## [Assignment]
On the basis of the records below, report how many lines contain the word "answer". Nothing else should be given.

## [Extracted data entries]
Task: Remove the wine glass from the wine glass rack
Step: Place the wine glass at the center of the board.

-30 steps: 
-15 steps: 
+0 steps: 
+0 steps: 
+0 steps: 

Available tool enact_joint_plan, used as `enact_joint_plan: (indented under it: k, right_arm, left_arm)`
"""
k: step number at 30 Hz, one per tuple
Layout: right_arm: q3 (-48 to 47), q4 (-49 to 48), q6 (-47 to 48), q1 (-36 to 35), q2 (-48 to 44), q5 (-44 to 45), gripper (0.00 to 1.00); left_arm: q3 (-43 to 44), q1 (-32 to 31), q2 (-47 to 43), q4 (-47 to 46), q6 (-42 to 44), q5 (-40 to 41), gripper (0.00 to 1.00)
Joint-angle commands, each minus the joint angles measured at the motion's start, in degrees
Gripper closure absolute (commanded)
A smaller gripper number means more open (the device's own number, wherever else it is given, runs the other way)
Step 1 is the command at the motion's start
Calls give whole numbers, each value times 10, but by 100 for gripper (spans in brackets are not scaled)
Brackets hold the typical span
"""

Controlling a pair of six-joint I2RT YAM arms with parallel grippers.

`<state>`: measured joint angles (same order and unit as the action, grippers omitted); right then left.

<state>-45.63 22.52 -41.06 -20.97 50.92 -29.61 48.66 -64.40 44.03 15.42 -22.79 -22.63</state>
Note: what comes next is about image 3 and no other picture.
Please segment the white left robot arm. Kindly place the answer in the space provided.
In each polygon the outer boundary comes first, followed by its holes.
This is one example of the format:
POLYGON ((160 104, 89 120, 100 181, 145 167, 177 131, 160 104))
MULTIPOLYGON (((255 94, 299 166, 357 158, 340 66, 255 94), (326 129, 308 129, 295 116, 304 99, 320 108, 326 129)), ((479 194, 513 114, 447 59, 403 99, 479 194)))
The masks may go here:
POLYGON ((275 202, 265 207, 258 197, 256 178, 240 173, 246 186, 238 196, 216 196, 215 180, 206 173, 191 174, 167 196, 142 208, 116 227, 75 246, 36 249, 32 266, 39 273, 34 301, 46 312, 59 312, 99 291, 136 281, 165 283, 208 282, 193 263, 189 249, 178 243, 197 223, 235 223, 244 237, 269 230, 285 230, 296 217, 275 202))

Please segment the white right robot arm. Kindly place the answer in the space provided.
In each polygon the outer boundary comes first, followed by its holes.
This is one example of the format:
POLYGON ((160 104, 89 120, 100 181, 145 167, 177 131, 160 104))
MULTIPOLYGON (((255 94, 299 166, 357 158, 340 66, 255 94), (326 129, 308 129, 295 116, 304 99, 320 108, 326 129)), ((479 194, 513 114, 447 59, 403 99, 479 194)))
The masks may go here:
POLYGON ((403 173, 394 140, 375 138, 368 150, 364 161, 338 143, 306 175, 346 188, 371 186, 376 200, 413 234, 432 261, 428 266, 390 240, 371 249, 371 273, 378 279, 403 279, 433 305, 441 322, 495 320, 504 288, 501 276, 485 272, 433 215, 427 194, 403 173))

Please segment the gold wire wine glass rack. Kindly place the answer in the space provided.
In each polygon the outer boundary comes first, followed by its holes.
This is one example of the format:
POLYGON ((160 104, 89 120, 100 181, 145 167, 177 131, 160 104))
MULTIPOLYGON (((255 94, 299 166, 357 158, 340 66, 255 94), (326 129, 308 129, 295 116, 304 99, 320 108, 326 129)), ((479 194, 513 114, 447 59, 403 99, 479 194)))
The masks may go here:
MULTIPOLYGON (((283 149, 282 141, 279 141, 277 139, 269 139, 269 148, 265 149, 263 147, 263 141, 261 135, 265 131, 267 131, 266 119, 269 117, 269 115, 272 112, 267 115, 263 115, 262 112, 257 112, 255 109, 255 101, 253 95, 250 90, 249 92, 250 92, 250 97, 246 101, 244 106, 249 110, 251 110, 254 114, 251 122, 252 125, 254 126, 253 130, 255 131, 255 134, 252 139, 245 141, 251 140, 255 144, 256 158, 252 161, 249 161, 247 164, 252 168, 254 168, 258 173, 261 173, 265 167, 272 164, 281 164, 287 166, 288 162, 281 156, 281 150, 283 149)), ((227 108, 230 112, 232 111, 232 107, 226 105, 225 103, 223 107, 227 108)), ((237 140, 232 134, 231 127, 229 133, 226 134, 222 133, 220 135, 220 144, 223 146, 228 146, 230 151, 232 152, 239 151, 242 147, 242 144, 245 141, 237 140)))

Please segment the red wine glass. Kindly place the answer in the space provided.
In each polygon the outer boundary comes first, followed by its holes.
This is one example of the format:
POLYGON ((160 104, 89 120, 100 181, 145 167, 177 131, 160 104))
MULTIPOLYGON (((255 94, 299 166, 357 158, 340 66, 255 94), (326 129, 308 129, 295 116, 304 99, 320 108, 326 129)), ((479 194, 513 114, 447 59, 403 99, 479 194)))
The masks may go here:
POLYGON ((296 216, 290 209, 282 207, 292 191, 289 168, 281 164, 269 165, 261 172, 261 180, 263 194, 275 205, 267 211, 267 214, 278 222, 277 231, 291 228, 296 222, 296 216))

## [Result of this exercise]
4